Aliso Canyon methane leak

Aliso Canyon well pad with methane leak, courtesy of Earthworks, CC BY 2.0.

At first glance, Porter Ranch in Los Angeles looks like any other neighborhood in the area. But it’s what can’t be seen that is making headlines across the country. A massive methane leak last year sent thousands fleeing from their homes. The worst part is that it may not be over any time soon.

The leak was discovered on October 23, 2015 at the Aliso Canyon storage facility run by Southern California Gas Co., which is near the Porter Ranch community. An estimated 1,200 tons of methane is being released every day. In the months since the leak, residents nearby have complained of a wide range of ailments. On January 6, 2016, California Governor Jerry Brown declared a state of emergency as officials worked to figure out a way to stop the leak and help those who have been affected.

How is the methane leak causing health effects?

By the time the methane leaking from the facility reaches Porter Ranch, it is diluted enough that it cannot be detected by air quality monitors. From a health standpoint, the problem is not the methane itself, but rather compounds of additives known as mercaptans that gives methane its telltale smell. Methane is otherwise odorless, and the pungent added scent is one way for those near it to know there is a leak. It is a smell that has helped homeowners across the country realize they had a problem before it got out of hand.

However, the additive that was supposed to be a safety feature is what is responsible for all the health issues coming from the Aliso Canyon leak. The mercaptans are made of tertiary butyl mercaptan and tetrahydrothiophene. Neither chemical is toxic, but because of the strong odor, inhalation can affect people in different ways. Those who are more sensitive to smells can have a more adverse reaction. Residents have complained of headaches, nausea, nosebleeds, and respiratory problems.

The good news is that the effects should not last long, but given that the leak is nearly 3 months old with no signs of being stopped, it’s not much consolation for Porter Ranch residents.

How many students and residents have been displaced by the methane leak?

Porter Ranch Community School

Mayor Garcetti spoke with students at Porter Ranch Community School before the students were relocated. Photo courtesy of Eric Garcetti, CC BY 2.0.

Two schools are located near the gas leak—one about a mile away, and the other about 2 miles away from the Aliso Canyon facility. Officials at both schools watched as the number of absences increased. On December 17, 2015, the Los Angeles Unified Board of Education took action and declared a state of emergency at Porter Ranch Community School and Castlebay Charter School, the two closest to the leak.

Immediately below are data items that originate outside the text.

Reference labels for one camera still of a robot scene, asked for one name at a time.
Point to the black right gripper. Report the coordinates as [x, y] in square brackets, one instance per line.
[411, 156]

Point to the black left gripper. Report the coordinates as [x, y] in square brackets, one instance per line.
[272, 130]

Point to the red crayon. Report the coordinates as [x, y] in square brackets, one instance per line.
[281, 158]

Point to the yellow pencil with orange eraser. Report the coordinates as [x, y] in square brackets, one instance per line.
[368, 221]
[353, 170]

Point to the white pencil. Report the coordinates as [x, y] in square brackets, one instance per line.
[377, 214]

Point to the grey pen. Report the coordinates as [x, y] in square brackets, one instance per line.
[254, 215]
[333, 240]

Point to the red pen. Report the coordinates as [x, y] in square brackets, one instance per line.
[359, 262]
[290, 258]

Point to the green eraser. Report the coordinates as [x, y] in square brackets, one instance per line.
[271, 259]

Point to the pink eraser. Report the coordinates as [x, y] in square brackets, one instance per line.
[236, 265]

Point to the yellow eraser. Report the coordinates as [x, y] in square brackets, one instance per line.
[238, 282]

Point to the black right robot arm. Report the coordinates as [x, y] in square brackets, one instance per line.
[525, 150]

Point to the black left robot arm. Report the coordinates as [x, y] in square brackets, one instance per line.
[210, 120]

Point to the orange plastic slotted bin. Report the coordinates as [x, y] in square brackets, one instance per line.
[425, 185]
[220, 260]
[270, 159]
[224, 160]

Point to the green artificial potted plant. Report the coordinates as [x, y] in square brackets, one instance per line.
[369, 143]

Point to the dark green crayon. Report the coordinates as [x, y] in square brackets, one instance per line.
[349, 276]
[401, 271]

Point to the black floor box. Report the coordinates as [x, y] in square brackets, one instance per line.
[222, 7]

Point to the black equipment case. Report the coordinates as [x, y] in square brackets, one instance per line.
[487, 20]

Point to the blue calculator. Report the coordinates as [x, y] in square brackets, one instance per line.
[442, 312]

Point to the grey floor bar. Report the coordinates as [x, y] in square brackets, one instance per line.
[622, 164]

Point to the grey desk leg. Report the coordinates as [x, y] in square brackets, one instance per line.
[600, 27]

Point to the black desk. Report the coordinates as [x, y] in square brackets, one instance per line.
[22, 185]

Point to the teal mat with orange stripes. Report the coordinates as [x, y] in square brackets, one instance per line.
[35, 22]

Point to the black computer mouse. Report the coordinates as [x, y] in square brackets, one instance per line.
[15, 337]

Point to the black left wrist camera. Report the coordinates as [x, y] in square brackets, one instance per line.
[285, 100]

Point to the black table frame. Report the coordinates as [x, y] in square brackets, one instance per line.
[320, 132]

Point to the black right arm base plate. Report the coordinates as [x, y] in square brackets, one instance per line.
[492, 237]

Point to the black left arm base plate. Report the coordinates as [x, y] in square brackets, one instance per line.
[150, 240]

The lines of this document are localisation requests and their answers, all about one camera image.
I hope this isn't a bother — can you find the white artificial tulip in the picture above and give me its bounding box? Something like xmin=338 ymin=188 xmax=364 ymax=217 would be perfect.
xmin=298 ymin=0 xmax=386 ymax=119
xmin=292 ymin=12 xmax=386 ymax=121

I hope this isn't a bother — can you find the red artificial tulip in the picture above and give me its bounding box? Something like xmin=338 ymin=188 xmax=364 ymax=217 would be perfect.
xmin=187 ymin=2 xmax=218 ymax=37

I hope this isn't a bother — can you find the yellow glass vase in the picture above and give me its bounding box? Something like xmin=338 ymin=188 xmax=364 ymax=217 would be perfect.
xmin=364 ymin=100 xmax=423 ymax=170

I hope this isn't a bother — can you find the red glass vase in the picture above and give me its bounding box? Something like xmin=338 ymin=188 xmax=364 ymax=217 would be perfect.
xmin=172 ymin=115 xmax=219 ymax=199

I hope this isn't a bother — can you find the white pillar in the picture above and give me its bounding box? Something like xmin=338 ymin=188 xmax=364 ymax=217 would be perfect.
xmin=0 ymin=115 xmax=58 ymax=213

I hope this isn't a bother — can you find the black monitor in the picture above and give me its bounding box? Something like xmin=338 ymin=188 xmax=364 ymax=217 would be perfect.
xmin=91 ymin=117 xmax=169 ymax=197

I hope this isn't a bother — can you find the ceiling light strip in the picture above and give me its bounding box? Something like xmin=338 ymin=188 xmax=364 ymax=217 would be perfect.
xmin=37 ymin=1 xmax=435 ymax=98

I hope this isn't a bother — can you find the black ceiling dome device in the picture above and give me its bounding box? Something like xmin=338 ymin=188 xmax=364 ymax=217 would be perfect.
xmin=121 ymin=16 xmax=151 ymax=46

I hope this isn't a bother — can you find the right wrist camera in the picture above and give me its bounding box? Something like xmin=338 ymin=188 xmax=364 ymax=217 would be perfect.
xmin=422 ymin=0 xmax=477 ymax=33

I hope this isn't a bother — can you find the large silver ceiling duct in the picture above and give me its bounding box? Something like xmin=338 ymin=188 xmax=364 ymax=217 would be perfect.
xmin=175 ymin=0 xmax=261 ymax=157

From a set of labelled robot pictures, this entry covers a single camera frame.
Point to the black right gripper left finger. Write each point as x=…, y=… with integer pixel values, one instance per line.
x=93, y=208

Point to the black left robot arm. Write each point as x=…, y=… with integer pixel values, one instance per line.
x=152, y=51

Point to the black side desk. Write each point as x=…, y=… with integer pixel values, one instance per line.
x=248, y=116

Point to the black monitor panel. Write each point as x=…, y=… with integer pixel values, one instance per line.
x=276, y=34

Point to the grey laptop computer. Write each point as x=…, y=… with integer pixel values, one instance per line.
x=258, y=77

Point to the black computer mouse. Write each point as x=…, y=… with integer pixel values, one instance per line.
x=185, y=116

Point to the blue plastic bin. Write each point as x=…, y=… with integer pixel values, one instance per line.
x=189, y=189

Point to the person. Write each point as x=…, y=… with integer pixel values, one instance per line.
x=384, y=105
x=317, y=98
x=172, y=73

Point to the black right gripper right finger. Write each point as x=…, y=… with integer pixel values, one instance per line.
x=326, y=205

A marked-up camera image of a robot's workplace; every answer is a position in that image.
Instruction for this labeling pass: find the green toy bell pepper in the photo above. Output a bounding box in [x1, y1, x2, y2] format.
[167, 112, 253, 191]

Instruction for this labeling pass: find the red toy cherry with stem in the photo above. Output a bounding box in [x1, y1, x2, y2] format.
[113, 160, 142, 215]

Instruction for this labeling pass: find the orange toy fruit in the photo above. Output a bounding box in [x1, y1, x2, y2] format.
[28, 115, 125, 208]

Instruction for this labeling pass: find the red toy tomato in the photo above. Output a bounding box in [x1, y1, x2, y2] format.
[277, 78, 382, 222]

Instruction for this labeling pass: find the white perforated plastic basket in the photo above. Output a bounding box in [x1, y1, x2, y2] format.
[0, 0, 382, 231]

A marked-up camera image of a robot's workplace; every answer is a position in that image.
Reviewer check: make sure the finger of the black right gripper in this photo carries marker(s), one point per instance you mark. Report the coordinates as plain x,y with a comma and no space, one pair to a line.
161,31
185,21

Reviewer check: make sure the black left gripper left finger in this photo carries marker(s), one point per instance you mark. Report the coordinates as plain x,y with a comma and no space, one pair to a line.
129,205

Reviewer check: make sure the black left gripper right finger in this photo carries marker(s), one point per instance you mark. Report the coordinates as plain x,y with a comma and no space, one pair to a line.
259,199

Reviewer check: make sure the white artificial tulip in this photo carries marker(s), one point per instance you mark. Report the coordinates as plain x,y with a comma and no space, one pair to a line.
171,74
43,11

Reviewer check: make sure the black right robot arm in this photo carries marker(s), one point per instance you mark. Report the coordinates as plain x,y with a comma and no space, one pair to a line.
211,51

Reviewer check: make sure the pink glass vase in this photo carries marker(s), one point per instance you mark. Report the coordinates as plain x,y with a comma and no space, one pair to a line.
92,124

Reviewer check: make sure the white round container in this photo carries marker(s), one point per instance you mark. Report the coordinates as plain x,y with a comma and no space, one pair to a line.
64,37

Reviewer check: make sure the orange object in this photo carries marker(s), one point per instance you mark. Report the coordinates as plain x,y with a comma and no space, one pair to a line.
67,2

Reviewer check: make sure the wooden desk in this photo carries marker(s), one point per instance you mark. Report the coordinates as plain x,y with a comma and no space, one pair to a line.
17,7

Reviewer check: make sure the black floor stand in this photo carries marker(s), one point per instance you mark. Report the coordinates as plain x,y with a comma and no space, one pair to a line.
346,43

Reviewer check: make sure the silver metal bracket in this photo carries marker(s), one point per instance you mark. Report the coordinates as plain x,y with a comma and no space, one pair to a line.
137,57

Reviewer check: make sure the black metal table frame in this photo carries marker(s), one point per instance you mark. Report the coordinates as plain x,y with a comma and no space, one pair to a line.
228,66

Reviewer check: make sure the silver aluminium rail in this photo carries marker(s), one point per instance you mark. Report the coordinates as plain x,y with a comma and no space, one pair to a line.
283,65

When students returned to class this month, many did so at other schools farther away from the methane leak. The school board used the break to move 33 modular buildings and prepare for the influx of 1,870 students from the affected schools.

Many of those students’ families have also left Porter Ranch. Approximately 4,500 residents either are in the process of moving away or have already found temporary homes elsewhere. Southern California Gas Co. is working with families to help them find temporary housing. It’s just one of the costs mounting for the company.

How much has the methane leak cost so far?

Moving nearly 2,000 students to new schools did not come cheap for the school board. Along with the extra classrooms, officials had to prepare to serve more lunches at the schools hosting relocated students, move desks and chairs, and complete a host of other tasks to prepare for the second half of the school year. The board said the move cost about $5 million, and they expect the gas company to pay for it.

The gas company itself has also spent a large amount of money since the discovery of the leak. A securities filing reported more than $50 million spent trying to stop the leak. Southern California Gas Co. does have insurance policies totaling more than $1 billion, but after all is said and done, the company could be paying much more.

So far, more than two dozen lawsuits have been filed, including claims for loss in property value. The utility company also could face fines from the California Public Utilities Commission. Those fines could be up to $50,000 per violation per day.

What’s expected in the future for those affected by the methane leak?

Because of the magnitude of the problem and the lack of adequate contingency plans, one Los Angeles City Councilman has compared the methane leak to the BP oil spill in the Gulf of Mexico. Southern California Gas Co. hopes to have the leak stopped in March. Students will finish out the year in their relocated classrooms, many of them living in temporary housing until the air above their homes has cleared. However, even after the leak is stopped, the litigation will just be beginning.